*WORK TASK*:
Where a line of the records holds the string "each", copy that line.

■ ■ ■ ■ ■ ■ ■

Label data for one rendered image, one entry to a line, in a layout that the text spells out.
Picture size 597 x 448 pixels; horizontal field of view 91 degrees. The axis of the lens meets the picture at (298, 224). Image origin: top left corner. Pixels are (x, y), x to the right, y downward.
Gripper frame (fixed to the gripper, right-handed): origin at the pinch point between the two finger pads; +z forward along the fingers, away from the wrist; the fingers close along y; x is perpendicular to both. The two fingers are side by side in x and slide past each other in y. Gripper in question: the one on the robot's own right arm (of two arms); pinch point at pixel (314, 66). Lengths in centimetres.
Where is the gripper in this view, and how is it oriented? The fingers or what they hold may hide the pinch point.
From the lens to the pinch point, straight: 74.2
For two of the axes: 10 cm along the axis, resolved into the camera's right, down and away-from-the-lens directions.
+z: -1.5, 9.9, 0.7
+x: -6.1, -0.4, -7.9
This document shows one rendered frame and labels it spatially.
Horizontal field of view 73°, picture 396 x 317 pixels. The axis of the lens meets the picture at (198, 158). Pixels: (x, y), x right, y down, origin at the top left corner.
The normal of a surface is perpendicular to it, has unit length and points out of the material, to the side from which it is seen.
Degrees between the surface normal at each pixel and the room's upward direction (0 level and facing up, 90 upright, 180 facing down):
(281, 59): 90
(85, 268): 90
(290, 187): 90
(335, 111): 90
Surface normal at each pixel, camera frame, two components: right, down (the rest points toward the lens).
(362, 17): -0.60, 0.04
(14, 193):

■ ■ ■ ■ ■ ■ ■

*RESPONSE TO THIS EXERCISE*:
Gripper frame (fixed to the gripper, right-handed): origin at the pinch point between the two finger pads; +z forward along the fingers, away from the wrist; the fingers close along y; x is perpendicular to both. The two fingers are side by side in x and slide past each other in y. Gripper in question: the one on the robot's own right arm (of two arms); pinch point at pixel (314, 66). Lengths in centimetres.
Degrees between the surface normal at each pixel and the room's upward direction (0 level and facing up, 90 upright, 180 facing down):
Surface normal at each pixel, camera frame, two components: right, down (the rest points toward the lens).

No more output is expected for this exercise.